The treatment process of this patient illustrates the importance of multidisciplinary collaboration: from emergency coronary angiography during the acute phase of chest pain, to subsequent etiology exploration, endocrine evaluation, surgical decision making, and long-term cardiac management, every step is inseparable from the shared decision-making of multidisciplinary teams.
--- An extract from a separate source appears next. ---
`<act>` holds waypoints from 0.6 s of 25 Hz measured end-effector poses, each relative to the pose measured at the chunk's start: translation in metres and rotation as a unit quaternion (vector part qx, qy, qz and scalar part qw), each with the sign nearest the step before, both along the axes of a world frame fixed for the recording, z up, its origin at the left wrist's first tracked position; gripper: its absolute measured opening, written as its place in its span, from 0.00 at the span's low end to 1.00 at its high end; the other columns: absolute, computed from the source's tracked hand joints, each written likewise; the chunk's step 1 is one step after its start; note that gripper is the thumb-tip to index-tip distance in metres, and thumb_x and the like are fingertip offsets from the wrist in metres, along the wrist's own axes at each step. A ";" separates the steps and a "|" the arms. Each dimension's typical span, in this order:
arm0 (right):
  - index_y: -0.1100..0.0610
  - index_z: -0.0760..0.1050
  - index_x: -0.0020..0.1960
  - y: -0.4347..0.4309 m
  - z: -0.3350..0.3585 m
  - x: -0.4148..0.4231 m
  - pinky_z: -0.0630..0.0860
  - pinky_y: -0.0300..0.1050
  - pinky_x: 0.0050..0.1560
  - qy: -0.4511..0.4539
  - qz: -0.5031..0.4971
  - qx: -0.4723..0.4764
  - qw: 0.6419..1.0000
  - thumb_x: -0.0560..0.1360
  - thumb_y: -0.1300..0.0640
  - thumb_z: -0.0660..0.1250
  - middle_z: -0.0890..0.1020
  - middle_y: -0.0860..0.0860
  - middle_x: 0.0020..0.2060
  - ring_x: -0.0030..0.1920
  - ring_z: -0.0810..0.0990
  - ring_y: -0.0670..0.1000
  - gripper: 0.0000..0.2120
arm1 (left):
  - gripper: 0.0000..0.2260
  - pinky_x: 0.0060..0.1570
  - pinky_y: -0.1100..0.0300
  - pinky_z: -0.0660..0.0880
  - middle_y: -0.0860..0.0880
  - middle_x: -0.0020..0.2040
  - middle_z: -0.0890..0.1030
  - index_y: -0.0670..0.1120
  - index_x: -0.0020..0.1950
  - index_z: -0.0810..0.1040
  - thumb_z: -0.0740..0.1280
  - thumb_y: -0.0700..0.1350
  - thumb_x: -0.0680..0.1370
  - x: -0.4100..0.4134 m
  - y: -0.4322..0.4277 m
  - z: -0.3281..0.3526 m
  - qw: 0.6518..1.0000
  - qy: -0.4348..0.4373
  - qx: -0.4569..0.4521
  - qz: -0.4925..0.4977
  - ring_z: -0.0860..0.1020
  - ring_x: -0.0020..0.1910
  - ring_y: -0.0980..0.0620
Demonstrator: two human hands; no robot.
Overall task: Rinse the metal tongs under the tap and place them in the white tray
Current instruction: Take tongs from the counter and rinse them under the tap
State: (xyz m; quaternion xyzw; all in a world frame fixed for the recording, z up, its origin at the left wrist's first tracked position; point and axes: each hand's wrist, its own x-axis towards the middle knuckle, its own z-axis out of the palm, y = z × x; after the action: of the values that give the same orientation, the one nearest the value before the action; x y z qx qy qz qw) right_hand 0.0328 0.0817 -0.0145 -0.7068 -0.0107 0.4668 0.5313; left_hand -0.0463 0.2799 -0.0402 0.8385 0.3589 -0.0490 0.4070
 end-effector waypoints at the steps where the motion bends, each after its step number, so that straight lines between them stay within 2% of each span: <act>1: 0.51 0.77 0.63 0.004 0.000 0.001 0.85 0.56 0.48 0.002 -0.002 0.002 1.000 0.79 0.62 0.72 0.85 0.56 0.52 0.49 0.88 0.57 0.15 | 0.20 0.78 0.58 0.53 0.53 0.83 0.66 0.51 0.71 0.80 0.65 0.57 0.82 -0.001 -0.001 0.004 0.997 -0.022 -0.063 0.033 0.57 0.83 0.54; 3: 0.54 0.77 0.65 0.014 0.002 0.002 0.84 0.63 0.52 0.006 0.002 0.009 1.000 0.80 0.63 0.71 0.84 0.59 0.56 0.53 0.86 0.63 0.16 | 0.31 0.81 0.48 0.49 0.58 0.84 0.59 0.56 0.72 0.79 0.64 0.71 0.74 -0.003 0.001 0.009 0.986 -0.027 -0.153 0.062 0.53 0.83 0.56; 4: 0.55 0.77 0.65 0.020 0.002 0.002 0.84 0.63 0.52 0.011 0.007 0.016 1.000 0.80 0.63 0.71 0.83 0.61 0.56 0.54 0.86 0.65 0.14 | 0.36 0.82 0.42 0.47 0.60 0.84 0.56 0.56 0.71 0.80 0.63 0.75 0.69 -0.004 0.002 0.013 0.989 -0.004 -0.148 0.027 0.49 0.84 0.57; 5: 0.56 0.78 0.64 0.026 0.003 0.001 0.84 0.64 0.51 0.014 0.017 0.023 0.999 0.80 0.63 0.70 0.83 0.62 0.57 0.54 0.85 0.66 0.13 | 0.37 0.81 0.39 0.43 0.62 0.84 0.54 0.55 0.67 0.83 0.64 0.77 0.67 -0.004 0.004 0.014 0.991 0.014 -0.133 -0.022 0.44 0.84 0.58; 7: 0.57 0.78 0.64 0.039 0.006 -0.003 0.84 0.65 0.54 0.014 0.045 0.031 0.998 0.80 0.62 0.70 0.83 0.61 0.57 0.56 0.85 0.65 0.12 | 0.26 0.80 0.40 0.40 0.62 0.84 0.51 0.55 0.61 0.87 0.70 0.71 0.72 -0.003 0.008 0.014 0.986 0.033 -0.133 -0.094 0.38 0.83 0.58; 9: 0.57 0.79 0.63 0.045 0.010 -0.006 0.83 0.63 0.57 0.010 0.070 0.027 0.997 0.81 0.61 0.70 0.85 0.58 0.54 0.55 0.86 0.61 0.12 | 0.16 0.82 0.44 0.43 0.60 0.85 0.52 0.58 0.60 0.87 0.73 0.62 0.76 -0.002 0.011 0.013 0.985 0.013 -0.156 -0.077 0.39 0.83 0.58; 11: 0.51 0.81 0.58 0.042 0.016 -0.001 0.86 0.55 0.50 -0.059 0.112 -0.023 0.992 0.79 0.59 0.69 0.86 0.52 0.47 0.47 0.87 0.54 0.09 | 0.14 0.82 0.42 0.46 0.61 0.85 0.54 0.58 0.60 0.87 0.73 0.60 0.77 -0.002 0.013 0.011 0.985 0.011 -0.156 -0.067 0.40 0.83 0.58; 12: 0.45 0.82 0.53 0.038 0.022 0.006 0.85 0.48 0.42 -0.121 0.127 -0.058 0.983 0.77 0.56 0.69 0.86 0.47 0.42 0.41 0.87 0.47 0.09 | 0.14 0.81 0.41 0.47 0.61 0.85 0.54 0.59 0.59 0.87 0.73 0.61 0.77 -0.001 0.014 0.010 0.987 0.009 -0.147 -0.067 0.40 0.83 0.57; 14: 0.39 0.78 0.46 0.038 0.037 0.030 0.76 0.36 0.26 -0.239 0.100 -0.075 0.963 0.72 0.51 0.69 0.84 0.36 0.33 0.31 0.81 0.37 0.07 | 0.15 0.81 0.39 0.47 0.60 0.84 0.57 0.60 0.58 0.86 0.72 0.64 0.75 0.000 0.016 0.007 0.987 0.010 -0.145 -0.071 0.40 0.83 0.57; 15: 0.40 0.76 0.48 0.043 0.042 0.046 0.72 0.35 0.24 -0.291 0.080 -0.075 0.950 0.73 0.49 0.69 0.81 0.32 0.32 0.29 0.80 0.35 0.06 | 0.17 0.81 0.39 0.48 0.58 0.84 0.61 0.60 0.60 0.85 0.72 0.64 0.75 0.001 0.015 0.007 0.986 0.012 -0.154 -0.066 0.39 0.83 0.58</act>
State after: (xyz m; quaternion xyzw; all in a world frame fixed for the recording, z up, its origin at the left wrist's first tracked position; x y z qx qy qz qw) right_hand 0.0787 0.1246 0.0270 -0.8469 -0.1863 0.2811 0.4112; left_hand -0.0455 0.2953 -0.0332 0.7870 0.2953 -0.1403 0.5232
Based on the treatment of this patient, we summarized some clinical treatment inspirations: 1. For MINOCA patients, the central role of CMR in the diagnosis of MINOCA cannot be ignored, which is of great significance for identifying the type and degree of myocardial injury, achieving accurate etiological stratification, and detecting potential cardiomyopathy in time. (2) For young MINOCA patients without evidence of coronary atherosclerosis, it is necessary to broaden the differential diagnosis and actively screen for systemic causes. In the future, a risk prediction model for endocrine screening in MINOCA patients can be further studied and developed, a prospective registry can be established, and the prevalence of endocrine diseases in MINOCA population can be systematically assessed to form the best long-term management strategy. (3) With the development of genomics and metabolomics, it is still worth exploring whether biomarkers can be used to identify patients with high risk of MINOCA earlier, so as to achieve more precise primary prevention.
Conclusions
4
This case reports a rare case of hypercortisolism with MINOCA as the initial manifestation and LVNC. Coronary spasm caused by high cortisol load was considered to be the main cause of MINOCA in this patient. Therefore, in-depth exploration of the potential systemic etiology of MINOCA and accurate etiological treatment can fundamentally reverse its pathological damage to the cardiovascular system, help to reduce the recurrence rate of cardiovascular events, and improve the long-term prognosis of patients.